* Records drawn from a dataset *
☆ ☆ ☆ ☆
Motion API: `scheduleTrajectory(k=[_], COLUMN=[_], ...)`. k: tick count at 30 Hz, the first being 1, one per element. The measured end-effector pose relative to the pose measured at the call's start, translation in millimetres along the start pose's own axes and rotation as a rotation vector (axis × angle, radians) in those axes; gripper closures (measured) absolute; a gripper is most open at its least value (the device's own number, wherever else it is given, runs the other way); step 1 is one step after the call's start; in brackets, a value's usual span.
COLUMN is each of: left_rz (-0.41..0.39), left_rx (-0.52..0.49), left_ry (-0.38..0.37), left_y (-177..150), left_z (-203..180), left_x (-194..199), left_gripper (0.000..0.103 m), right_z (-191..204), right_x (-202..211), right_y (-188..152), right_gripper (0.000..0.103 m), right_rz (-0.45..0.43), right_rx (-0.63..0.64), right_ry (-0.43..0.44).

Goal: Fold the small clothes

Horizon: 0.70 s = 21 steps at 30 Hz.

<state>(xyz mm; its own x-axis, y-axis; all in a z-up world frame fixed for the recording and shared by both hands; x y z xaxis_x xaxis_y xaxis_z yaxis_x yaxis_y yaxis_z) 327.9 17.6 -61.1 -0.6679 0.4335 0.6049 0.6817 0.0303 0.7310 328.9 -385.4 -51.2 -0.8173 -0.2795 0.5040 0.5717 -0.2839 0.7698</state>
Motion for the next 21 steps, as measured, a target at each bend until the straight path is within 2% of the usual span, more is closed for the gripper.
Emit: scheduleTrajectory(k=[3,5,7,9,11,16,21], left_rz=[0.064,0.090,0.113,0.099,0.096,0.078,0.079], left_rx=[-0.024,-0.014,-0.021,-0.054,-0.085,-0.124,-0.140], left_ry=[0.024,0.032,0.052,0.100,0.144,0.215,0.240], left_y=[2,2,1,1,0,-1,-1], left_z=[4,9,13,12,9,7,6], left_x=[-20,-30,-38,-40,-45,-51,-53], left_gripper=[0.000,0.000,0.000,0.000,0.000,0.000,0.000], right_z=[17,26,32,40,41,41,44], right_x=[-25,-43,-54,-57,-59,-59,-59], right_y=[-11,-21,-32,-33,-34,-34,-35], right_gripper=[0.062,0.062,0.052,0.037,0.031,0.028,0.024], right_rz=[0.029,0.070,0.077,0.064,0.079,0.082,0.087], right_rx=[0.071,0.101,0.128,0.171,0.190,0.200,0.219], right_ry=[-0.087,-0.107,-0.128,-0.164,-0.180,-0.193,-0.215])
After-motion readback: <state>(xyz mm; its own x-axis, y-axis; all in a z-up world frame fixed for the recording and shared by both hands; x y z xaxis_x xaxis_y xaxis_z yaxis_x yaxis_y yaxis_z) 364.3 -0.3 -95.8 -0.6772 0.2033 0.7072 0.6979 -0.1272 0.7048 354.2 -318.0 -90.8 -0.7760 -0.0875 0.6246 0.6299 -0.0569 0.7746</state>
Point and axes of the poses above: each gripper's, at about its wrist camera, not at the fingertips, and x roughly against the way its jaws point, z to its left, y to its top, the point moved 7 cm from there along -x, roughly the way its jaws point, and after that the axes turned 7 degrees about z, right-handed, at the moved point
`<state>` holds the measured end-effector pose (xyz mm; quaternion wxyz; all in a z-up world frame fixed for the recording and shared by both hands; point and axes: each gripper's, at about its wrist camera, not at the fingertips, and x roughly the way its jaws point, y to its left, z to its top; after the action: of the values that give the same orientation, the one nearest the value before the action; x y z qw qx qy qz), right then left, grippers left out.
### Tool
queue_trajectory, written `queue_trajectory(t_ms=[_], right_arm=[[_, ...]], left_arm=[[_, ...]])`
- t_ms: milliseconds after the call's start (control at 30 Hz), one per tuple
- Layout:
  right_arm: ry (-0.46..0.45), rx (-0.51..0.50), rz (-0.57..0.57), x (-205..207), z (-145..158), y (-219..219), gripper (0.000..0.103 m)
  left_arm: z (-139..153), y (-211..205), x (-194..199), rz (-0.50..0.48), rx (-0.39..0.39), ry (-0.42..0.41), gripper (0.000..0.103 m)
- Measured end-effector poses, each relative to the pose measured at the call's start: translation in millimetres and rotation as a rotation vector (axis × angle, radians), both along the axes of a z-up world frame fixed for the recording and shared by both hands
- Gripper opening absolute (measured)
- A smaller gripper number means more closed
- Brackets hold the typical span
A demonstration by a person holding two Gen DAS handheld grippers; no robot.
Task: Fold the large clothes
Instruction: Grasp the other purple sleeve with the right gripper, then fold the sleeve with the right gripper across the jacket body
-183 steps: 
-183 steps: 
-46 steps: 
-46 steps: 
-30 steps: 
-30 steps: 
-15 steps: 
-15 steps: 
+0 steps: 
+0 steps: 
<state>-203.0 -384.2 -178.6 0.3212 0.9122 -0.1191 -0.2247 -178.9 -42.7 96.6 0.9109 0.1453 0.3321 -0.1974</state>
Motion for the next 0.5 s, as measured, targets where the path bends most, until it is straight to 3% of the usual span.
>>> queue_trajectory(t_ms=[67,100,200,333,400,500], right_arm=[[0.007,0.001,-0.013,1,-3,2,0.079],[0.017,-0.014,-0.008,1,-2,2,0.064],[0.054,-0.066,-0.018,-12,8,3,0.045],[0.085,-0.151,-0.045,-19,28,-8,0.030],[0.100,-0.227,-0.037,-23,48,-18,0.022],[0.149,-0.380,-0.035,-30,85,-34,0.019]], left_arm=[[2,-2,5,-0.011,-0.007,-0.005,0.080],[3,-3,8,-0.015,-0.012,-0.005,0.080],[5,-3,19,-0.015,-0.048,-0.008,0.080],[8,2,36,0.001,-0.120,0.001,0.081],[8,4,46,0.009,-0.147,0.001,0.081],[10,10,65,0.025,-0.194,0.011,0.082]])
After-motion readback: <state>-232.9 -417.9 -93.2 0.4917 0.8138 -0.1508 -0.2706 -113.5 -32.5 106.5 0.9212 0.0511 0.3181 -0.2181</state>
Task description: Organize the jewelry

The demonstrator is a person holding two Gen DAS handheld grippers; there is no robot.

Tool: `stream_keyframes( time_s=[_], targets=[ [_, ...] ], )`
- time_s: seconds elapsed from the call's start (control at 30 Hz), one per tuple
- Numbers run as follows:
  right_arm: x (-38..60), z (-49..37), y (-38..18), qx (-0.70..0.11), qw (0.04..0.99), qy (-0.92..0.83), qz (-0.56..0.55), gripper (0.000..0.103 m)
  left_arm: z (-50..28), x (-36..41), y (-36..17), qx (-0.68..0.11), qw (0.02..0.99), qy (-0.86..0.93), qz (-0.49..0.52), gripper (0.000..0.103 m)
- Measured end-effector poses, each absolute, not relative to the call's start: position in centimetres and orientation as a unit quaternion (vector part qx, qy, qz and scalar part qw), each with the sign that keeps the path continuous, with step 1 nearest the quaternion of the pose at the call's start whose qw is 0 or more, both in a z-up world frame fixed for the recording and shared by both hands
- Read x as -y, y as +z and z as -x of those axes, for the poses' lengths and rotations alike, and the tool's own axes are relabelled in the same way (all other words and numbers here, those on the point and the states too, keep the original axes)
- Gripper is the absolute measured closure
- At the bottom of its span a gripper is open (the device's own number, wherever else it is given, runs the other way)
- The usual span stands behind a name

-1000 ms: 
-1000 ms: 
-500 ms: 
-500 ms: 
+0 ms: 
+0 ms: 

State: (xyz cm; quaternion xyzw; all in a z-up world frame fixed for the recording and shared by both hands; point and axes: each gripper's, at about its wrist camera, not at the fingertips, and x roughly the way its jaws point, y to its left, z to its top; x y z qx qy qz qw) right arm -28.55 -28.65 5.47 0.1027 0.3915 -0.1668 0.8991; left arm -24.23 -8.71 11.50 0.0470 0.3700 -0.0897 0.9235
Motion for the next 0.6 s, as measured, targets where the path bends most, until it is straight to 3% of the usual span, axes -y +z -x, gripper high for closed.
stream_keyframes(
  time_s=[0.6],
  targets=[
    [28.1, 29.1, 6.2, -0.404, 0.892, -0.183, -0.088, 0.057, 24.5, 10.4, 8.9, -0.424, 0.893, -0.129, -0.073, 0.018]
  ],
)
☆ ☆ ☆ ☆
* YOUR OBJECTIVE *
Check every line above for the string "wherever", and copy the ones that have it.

* THE ANSWER *
Motion API: `scheduleTrajectory(k=[_], COLUMN=[_], ...)`. k: tick count at 30 Hz, the first being 1, one per element. The measured end-effector pose relative to the pose measured at the call's start, translation in millimetres along the start pose's own axes and rotation as a rotation vector (axis × angle, radians) in those axes; gripper closures (measured) absolute; a gripper is most open at its least value (the device's own number, wherever else it is given, runs the other way); step 1 is one step after the call's start; in brackets, a value's usual span.
- At the bottom of its span a gripper is open (the device's own number, wherever else it is given, runs the other way)

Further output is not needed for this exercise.